De Heer zegt tot ons allen: Komt, alle dingen zijn gereed. Zeg niet: ik heb een geestelijke tafel aan het Woord en de dienst. Dwaal niet. God laat zich niet bespotten.

Velen missen ook de Heilige Geest en Zijn wonderbare kracht voor de arbeid en stichting der gemeente; omdat zij niet gedoopt zijn in water, gelijk de Schrift zegt. (Hand. 02:38). Is het geen voorrecht in Jezus’ Naam gedoopt te worden; of denkt ge, beminde broeder of zuster, dat Gods instellingen luttele en holle, niets gevende dingen zijn? Geenszins! Dat zult ge ervaren als ge nederdaalt in het water, en de Geest Gods op u komt en de hemel geopend wordt, en God zegt tot u: deze is Mijn geliefde discipel, want hij gehoorzaamt zijn Heer.

De Drie-enige God bemoeit zich met u. De engelen verblijden zich; en gij zult uw weg met blijdschap reizen.

Wat is de reden van uw ongehoorzaamheid en traagheid voor een deel van Gods Woord? On­derzoek u zelf en bid, opdat God het u open­baren mag. De ere Gods staat op het spel, en het heil van uw ziel, dat is: méér heil zal u gegeven worden en God méér eer bekomen.

Spreek eens met geroepene en gehoorzame voorgangers, en raadpleeg vooral Gods Woord.

Zeg niet: “geen tijd daarvoor; zielen moeten wij winnen. Heel de wereld voor God.” Ja, maar ook heel de Bijbel voor de gemeente. Wat God gebiedt, hebben wij te doen! Zeker, Hij zal ons we! zielen geven, als wij liefde voor zondaars hebben. Maar, moeten wij ook geen liefde voor Zijn instellingen bezitten? (Joh. 14:24; Joh. 15:14).

Gelovige. ken uw plicht jegens God en bid God, dat Hij u leiden zal naar zulk een ge­meente, waar het volle Evangelie bediend wordt; de sacramenten overeenkomstig Gods Woord plaats vinden, en Gods leer zuiver wordt gehouden, waar de tucht niet wordt nagelaten en de Geest Gods tot de gemeente kan spreken en Zijne profetieën geëerd worden.

Is er zulk een kerk of gemeente nog wel?

Is die vraag ernstig? God is niet veranderd! Met dank aan God mogen wij u zeggen: Kom en zie en smaak dat de Here God is.

J.R.

 

“Maar in Christus Jezus zijt gij, die eertijds verre waart, nabij geworden door het bloed van Christus”. (Ef. 02:13.) Toen ik in Chicago was, werd ik uitgenodigd om in een zekere kerk te prediken. Mij werd verteld, dat ik een eigen onderwerp mocht kie­zen. Ik predikte over het bloed van Christus.

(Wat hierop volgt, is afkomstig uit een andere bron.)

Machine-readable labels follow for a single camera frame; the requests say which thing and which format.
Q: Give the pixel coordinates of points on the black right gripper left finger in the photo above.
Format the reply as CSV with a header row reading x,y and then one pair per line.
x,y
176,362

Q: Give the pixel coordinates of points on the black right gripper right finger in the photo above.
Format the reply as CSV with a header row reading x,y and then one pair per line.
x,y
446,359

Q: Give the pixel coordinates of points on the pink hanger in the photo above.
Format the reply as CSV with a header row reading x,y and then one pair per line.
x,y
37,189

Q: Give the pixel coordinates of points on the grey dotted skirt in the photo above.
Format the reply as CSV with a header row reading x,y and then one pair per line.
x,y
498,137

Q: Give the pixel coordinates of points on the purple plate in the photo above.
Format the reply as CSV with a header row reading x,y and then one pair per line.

De voorganger viel mij, gedurende mijn bood­schap, in de rede en zeide: ”Wij geloven dat hier niet. Er is niet genoeg bloed in de aderen van Christus om één man te redden, laat staan de gehele wereld.”

Ik antwoordde: ”Wacht een ogenblik, het is niet de kwantiteit wat rekent, maar de kwaliteit.”

(Overcomer).

 

Uit de arbeid.

Amsterdam.

De jaarlijkse uitvoering van het koor onzer gemeente, op Woensdag 23 November, was een gezegende avond. De benedenzaal van de “Ver. ter Verbreiding der waarheid” was geheel bezet.

Zowel zang als muziek hielpen mede om dien avond te doen slagen.

Evenals vorige jaren was deze avond georganiseerd om de arbeid der uitwendige Zending in China te helpen. Hoe heerlijk is het, een schare van toegewijde mannen en vrouwen te zien, die ook hun gaven, door God hun geschon­ken, geheel in de dienst van de Meester stellen.

God zegene het Pinkster Zangkoor.

Scheveningen – Den Haag.

In beide plaatsen mocht schrijver dezer enkele samenkomsten houden, waar we de tegenwoor­digheid des Heeren mochten ervaren.

Het deed ons goed samen de Here te prij­zen.

Moge God onze geliefden aldaar wijsheid en kracht schenken, ook in deze arbeid.